Relationship within a Relationship

Related products: None

Very pleased with relationships. To make it even better would be to have relationships within a relationships (a tree data structure). Our customers are provisioned application environments (relationship level 1) and those applications have various modules and feature (level 2 relationships to the application level 1 relationship).

 

Maybe there is another way others have found helpful to manage, track and act on “sub-relationship”-type features/modules? 

With relationships, you get all the features (scorecards, CTAs, timeline, etc). Do you manage accounts at all 3 levels (account, relationship, sub-relationship)? 

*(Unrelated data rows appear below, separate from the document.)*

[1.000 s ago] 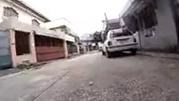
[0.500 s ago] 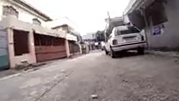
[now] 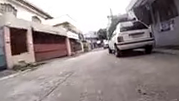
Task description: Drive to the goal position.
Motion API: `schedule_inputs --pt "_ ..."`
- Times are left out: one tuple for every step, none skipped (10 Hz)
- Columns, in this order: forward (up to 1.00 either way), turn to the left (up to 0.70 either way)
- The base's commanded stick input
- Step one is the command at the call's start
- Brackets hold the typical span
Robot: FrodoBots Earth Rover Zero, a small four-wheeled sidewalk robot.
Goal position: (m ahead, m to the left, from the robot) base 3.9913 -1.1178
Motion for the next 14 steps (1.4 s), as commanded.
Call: schedule_inputs --pt "1.00 0.00" --pt "1.00 0.00" --pt "1.00 0.00" --pt "1.00 0.00" --pt "1.00 0.00" --pt "1.00 0.00" --pt "1.00 0.00" --pt "1.00 0.00" --pt "1.00 0.00" --pt "1.00 0.00" --pt "1.00 0.00" --pt "1.00 0.00" --pt "1.00 0.00" --pt "1.00 0.00"
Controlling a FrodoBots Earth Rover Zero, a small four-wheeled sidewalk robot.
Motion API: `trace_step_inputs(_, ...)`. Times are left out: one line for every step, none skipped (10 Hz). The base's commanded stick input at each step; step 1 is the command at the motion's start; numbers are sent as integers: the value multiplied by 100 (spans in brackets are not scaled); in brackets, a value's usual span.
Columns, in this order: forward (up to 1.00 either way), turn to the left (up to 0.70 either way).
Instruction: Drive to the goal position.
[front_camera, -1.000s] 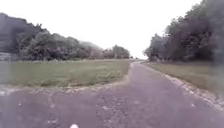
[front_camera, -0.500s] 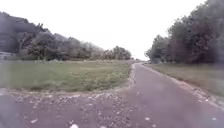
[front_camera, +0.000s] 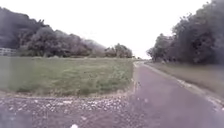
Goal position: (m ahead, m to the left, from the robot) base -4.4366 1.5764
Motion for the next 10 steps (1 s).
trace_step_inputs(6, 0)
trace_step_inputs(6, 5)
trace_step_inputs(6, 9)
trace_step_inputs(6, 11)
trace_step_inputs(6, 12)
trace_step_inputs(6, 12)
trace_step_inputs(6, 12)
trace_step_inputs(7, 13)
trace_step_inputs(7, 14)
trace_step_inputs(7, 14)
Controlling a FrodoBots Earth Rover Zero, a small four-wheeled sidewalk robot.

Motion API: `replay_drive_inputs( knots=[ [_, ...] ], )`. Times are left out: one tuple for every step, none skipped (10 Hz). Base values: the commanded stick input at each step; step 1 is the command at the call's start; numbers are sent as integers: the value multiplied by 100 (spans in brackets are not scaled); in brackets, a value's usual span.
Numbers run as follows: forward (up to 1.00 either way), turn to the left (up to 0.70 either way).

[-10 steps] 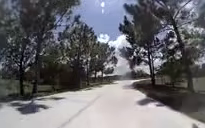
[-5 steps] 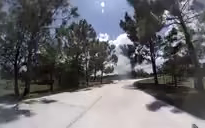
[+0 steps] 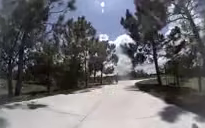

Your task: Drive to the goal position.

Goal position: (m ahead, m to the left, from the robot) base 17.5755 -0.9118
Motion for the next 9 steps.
replay_drive_inputs(
  knots=[
    [85, 0],
    [85, 0],
    [85, 0],
    [85, 0],
    [85, 0],
    [85, 0],
    [85, 0],
    [85, 0],
    [85, 0]
  ],
)
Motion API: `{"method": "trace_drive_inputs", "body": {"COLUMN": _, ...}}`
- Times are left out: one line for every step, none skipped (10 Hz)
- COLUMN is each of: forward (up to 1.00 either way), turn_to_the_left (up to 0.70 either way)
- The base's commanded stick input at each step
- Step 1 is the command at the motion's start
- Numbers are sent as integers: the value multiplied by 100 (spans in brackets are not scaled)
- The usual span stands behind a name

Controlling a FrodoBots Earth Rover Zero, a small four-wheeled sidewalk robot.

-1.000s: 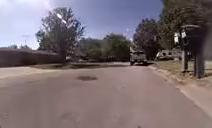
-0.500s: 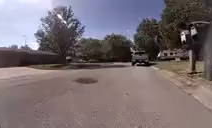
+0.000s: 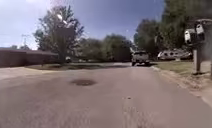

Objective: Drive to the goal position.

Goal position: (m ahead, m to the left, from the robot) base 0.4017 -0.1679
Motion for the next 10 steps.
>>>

I have helped clients build out different levels of their data to show that kind of structure: 

  • Account
    • Product (Relationship)
      • Modules and/or Features

But typically what I have seen is that they just wanted to be able to report certain data elements against the Modules or Features. For example, they wanted to see Cases and Usages attributed to each module or feature. We solved this with tagging the data and creating multiple filtered reports on the Relationship.

For CTAs or Scorecards, you could track the feature/module as well. For example, if you have an onboarding playbook for each future, you could specify that in the CTA name on the Relationship. And you could have scorecard measures for each feature under a category called Features. 

I don’t know if that helps but I just wanted to point out that it might create a lot of complexity if you truly could do Account > Relationship > Sub-Relationship. It could end up requiring a lot more rules and a lot more structure in setting up all their other features like CTAs and Scorecards. 


Thanks that was very helpful. I like the idea of simply tagging the data and creating filtered reports. 

 

We want to monitor usage around a specific module within the product, but then assign specific attributes based on the usage+contextual knowledge about the customer. Eg. Customer is power user on the feature and loves it → would be great reference for a prospect who is interested in this specific use-case (rather than any old customer who uses the same product and loves it, but for entirely different use-case). I want to be able to match prospects to customers who have the exact same pain point. 

 

Having tons of attributes related to a single relationship for each sub-feature/module would get sloppy I think, which is why I thought a sub-relationship might be preferable. 


That makes sense. I would recommend looking into tagging the data. It’s a workaround for now but may also be an easier long term solution for you to maintain.


Hi @jlicciardello, most of the customers go about the way @CurtisValentine suggested. 

From the product per se, we do have plans to work on relationship hierarchy. However, it is a part of our long term roadmap. We may not work on it in the immediate future. 

If possible, please explore the approach suggested by @CurtisValentine and let us know if it would work for you. 


@muralikrishnagopu  Yes the tagging has been working fine for us. I don’t think we need  a relationship hierarchy any more.


@jlicciardello - Glad it worked for you!